» WHAT IS NEEDED:
Take from the material every line that contains the word "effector".

GIVEN INFORMATION below:

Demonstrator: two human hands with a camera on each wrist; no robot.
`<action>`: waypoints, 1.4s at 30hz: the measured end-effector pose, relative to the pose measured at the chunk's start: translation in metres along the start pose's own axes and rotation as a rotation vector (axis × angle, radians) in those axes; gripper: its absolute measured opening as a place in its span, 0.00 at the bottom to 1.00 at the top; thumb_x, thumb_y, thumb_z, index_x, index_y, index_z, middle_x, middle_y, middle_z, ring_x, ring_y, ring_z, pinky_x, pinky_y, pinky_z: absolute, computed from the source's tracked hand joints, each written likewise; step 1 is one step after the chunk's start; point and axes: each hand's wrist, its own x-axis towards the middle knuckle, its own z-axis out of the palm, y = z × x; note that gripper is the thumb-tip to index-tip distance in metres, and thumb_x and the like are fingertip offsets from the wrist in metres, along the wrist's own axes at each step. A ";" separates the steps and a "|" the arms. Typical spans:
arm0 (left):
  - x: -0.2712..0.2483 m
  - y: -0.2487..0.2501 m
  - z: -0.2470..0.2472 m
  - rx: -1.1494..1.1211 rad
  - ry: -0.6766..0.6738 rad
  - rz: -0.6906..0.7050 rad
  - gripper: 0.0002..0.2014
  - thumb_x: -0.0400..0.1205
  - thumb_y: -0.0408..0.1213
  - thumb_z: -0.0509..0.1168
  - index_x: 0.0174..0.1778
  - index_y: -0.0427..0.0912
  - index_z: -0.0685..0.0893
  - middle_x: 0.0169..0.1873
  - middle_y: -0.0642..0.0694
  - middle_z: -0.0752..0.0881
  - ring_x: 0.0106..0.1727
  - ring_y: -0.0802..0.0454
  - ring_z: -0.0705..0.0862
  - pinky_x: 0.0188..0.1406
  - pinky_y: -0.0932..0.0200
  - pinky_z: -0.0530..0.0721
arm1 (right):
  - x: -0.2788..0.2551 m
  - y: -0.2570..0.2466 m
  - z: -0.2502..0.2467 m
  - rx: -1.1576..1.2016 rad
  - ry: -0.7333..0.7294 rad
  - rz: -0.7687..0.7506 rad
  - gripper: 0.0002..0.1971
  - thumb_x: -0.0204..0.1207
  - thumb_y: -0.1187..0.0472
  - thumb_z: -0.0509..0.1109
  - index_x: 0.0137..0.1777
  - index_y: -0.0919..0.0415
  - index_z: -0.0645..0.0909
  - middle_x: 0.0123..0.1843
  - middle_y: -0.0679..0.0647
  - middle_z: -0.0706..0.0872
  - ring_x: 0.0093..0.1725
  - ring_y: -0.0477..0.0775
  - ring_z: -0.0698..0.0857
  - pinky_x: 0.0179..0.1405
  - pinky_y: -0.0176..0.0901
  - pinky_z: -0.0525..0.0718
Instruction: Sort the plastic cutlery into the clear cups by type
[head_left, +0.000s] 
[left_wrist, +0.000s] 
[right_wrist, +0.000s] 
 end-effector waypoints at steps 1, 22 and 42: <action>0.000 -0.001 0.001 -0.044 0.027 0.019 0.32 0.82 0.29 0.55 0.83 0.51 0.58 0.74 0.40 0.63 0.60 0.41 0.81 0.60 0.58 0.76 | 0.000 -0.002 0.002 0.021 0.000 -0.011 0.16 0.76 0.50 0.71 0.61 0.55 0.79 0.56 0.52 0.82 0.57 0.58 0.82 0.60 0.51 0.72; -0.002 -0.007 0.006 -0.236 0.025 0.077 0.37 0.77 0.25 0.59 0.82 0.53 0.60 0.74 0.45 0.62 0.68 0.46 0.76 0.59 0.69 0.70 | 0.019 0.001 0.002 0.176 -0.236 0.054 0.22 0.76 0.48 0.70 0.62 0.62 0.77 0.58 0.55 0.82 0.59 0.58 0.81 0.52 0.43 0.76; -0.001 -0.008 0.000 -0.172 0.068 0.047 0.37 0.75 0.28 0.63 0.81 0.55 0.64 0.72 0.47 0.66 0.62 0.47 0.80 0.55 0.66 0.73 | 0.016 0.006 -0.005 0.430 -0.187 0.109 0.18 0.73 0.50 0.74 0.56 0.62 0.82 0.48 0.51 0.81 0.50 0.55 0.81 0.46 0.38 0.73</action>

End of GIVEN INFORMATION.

» COMPLETED EXERCISE:
`<action>`: waypoints, 1.4s at 30hz: the measured end-effector pose, relative to the pose measured at the chunk's start: translation in metres along the start pose's own axes and rotation as a rotation vector (axis × angle, radians) in those axes; gripper: its absolute measured opening as a place in its span, 0.00 at the bottom to 1.00 at the top; thumb_x, thumb_y, thumb_z, index_x, index_y, index_z, middle_x, middle_y, middle_z, ring_x, ring_y, ring_z, pinky_x, pinky_y, pinky_z: absolute, computed from the source's tracked hand joints, each written likewise; step 1 is one step after the chunk's start; point and axes: each hand's wrist, its own x-axis towards the middle knuckle, its own z-axis out of the palm, y = z × x; note that gripper is the thumb-tip to index-tip distance in metres, and thumb_x and the like are fingertip offsets from the wrist in metres, along the wrist's own axes at each step. A ";" separates the steps and a "|" the arms. Typical spans:
 end-effector waypoints at steps 1, 22 and 42: <action>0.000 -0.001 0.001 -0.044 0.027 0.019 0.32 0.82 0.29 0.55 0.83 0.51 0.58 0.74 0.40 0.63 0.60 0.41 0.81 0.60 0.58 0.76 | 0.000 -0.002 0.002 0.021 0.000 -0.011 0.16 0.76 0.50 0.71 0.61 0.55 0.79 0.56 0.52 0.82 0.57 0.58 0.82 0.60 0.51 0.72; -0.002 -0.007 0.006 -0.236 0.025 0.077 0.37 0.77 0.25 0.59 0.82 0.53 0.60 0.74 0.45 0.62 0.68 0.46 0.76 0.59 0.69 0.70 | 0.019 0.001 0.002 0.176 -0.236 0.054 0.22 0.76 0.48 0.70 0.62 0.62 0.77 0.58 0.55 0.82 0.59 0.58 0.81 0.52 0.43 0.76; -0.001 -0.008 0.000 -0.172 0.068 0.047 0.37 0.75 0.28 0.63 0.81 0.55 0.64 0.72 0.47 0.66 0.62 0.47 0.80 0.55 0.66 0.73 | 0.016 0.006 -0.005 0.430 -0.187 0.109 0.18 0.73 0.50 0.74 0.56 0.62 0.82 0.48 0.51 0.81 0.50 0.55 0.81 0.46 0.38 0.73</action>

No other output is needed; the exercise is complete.